Lessons to be learned:

The time may be coming, if not quite ripe, for us (that is U.S. unions) to take note of some things we have too long ignored.. Recently, and potentially fortunately, we learned that other nations, including specifically Canada, do a better (and less expensive) job with health care than we do,)

It Ought to be relatively easy for us to take note of what unions and unionism means to our sisters and brothers north of the border. In many cases thay are members of the same unions as we -- UFCW and Carpenters, SEIU and Teamsters, Miners and Steelworkers, -- indeed every union which has the temerity to include the term INTERNATIONAL in its title.

Most Canadian unions, were organized by U. S. organizers, going back at least as far as William Sylvis’ Iron Molders' Union of North America (note the name!) established in 1859. The Canadians, copied our Wagner Act, word for word, then, enforced it -- as if they meant it. In a 1980 Unfair Labour Practice case involving Steelworkers and Radio Shack the company was fined $100,000 (when that was real money) for doing nothing worse than they do here, routinely. We, in 2010, were pleading, unsuccessfully, for EFCA and a fine up to “$20,000 -- and only in extraordinarily egregious cases!

The Canadian Supreme Court recently handed down a decision (Fraser Fredomof Association) regarding union bargaining rights worth our examining. The aspect of the case on which I wish to focus the attention of U.S. unionists (particularly in the public sector) is the section of the Candian Constitution (their “Charter” and it’s freedom of association clause) upon which they have built a structure incuding,“ a dispute resolution mechanism for disputes over contract negotiations and for the settlement of contract interpretation disputes and ... provisions requiring good faith bargaining.”

Our Constitution recognizes a Similar though Broader right in the First Amendment, “Congress shall make no law ... abridging... the right of the people peaceably to assemble, and to petition the government for a redress of grievances.” (The government referred to originally was federal, the 14th Amendment broadened it to include states.)

Do not mistake me, I am Not suggesting that This U.S. Supreme Court will find Any rights for workers to organize (assemble) and bargain with (petition) their employer (the government.) I am suggesting that we wake up and wonder howcum other modern economies manage to protect their workers -- while doing better than we economically

Responding to a petition by folks peacebly assembled is conventionally known as “collective bargaining”. It requires “good faith” as that is understood by the Canadians (and also, the International Labor Organization.)

Unless and until we attack our attackers as UNAmeican, as against the Constitution, as Totalitarian, we will not begin to take back the high ground of defending American freedom. Leo Gerard noted this when he spoke in 2005 in the hall of SEIU Local 32BJ shortly after the president of Local 100 of the Transport Workers Union had been released from jail. He said, “The Taylor Law, any law which punishes workers for striking and jalls their leaders - is Stalinist!”

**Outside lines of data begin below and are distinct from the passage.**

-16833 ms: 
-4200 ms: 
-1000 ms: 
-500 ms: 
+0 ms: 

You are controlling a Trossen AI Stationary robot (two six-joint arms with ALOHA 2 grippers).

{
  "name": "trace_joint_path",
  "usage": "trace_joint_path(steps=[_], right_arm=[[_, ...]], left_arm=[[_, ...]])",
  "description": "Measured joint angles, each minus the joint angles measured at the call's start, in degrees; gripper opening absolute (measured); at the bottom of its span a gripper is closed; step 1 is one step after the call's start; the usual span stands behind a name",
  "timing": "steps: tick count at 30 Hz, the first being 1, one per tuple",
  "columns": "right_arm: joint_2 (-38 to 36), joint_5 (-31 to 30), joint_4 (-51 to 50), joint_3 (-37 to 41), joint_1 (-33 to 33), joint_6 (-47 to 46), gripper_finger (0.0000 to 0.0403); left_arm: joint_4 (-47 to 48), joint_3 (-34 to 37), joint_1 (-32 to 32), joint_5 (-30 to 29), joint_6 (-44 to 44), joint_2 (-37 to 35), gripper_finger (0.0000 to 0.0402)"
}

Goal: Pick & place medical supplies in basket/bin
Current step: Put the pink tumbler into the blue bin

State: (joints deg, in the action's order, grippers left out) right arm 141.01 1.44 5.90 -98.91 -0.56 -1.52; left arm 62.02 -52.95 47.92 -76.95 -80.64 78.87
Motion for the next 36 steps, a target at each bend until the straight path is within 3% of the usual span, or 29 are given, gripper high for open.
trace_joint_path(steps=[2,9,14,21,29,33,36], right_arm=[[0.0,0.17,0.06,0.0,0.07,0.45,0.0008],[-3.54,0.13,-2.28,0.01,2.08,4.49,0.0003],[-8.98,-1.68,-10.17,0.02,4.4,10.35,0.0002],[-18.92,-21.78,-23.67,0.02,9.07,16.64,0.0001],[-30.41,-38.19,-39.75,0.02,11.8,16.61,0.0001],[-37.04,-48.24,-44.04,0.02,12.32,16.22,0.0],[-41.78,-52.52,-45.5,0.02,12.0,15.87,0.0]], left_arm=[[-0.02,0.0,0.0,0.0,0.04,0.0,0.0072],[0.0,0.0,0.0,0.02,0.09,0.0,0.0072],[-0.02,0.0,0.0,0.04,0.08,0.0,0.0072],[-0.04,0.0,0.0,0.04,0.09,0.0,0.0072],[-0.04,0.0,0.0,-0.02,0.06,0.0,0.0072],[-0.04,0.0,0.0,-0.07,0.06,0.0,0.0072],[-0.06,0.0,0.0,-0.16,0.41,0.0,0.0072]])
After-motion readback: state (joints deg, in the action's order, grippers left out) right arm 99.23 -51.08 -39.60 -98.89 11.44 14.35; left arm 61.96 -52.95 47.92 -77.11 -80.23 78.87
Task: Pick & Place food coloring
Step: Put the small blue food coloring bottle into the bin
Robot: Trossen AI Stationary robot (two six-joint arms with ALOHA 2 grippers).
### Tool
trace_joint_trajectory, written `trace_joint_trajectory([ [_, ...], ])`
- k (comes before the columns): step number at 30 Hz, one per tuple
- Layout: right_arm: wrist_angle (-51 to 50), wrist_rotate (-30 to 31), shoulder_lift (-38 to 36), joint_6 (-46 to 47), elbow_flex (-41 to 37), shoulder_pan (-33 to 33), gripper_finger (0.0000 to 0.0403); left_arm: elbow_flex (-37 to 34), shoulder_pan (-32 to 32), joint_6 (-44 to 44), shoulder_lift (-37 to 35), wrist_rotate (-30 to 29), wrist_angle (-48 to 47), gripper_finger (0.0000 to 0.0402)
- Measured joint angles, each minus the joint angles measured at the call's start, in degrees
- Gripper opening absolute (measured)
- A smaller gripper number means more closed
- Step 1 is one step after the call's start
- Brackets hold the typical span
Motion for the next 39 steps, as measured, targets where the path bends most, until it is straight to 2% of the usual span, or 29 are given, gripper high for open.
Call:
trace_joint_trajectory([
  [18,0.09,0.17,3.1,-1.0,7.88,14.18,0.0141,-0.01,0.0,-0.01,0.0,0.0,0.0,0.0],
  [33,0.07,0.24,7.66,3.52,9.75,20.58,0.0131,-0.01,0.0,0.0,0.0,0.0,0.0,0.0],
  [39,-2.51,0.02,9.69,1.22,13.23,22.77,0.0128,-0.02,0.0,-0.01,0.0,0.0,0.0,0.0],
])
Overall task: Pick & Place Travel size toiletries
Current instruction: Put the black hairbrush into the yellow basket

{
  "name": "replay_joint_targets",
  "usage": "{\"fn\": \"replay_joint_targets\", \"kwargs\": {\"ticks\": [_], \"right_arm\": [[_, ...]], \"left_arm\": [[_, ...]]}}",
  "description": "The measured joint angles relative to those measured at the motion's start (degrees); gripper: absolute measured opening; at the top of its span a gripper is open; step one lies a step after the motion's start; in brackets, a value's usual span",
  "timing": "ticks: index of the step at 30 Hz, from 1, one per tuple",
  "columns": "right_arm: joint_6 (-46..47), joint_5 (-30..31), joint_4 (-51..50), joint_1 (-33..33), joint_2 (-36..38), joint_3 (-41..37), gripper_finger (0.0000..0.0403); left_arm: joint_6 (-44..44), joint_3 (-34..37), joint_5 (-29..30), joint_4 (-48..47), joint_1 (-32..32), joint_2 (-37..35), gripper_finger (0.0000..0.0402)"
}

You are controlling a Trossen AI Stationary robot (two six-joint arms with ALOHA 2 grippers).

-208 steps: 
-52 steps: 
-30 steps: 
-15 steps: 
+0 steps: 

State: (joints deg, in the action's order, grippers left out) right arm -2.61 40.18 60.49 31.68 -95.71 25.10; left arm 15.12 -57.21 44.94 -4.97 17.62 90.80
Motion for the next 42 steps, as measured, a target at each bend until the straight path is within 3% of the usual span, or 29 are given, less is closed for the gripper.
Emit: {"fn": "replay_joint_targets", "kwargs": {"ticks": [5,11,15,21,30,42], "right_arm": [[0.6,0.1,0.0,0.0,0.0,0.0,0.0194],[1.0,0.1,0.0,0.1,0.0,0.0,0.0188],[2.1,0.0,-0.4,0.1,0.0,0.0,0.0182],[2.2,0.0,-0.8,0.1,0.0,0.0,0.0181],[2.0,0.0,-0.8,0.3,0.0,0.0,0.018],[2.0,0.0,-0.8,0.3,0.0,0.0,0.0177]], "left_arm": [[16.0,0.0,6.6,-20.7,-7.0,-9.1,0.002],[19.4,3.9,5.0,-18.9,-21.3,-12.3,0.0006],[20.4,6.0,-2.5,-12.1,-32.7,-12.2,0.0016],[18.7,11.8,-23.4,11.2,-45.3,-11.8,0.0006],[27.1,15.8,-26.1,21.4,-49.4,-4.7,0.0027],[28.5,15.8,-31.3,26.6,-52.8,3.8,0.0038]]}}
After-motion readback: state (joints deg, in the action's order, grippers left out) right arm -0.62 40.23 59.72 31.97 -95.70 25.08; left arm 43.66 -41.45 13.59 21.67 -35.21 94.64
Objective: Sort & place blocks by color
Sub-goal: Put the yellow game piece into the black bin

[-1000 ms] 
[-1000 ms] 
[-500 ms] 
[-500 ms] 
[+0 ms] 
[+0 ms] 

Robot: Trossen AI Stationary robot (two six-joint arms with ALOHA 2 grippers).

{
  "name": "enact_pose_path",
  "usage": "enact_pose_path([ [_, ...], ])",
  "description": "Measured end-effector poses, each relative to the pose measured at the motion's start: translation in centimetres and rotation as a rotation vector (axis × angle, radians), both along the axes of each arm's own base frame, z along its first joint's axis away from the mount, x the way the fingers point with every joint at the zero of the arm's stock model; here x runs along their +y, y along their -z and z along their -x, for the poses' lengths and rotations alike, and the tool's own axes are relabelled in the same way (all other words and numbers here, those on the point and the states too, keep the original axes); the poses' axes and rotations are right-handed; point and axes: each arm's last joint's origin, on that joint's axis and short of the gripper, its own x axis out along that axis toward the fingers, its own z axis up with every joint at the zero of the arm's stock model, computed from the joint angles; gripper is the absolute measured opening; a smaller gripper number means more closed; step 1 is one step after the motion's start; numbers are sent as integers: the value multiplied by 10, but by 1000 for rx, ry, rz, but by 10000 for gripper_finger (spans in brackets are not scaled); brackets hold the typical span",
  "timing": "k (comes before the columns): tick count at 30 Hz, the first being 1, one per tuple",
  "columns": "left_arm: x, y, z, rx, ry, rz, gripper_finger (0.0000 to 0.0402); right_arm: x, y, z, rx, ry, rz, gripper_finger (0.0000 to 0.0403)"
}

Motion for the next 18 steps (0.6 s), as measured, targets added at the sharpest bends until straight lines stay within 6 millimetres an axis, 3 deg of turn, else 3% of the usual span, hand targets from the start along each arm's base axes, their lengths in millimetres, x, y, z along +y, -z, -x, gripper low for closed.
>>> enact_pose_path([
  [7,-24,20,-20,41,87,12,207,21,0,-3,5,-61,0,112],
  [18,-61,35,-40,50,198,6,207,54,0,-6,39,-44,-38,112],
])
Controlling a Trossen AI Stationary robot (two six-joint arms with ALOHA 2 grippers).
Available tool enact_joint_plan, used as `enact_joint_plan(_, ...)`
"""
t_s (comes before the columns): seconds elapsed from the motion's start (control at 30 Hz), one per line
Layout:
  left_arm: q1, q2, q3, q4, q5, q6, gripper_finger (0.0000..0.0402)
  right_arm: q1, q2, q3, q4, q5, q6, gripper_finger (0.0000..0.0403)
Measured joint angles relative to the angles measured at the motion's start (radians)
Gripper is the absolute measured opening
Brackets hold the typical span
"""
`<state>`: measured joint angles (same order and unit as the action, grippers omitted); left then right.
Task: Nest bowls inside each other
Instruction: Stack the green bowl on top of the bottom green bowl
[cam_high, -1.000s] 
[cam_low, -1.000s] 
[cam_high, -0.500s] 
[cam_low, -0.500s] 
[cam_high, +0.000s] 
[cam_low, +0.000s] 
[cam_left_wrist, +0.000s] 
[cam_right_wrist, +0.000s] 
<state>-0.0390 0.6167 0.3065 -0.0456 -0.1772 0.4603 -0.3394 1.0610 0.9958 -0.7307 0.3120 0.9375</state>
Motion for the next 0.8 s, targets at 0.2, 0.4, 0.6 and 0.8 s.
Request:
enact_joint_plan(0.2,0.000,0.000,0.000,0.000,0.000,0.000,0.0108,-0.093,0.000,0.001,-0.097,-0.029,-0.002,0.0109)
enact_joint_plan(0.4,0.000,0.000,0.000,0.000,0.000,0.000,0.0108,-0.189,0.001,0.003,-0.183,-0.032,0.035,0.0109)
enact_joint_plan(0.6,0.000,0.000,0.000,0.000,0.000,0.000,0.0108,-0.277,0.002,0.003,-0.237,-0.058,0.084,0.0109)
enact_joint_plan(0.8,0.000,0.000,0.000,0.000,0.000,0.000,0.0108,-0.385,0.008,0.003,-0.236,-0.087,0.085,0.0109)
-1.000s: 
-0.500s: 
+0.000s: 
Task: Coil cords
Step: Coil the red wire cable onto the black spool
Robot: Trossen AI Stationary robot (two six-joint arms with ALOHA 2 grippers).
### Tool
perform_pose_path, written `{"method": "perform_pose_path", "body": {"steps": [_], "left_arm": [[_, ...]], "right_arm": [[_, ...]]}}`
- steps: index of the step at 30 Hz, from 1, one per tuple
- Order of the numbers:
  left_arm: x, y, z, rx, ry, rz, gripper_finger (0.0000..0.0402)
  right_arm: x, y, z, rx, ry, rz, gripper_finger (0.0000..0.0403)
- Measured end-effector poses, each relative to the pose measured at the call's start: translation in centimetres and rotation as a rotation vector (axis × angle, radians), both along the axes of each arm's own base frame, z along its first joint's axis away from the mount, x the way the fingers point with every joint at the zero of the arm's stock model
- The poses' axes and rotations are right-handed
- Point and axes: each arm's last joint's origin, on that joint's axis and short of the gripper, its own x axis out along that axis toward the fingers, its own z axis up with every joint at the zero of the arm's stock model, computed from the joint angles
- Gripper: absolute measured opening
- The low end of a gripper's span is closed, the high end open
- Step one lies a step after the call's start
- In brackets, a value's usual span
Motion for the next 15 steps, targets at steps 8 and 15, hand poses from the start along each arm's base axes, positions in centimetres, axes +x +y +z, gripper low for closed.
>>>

The above is the principle lesson for us to learn from the Canadian Supreme Court, but there is another. The Court ruled:

“...the associations do not have to seek certification as exclusive bargaining agents. Nor do they have to win the support of a majority of the relevant workers. These parameters are perfectly consistent with international human rights law as embodied in the international labour standards of the International Labour Organization- standards..[.on which all] workers ought to be able to rely.”

“...the Wagner Model with its ‘majoritarian exclusivity’ will not get the job done. Insisting that unions attract a majority of the relevant workers in order to engage in good faith bargaining clearly offends international standards.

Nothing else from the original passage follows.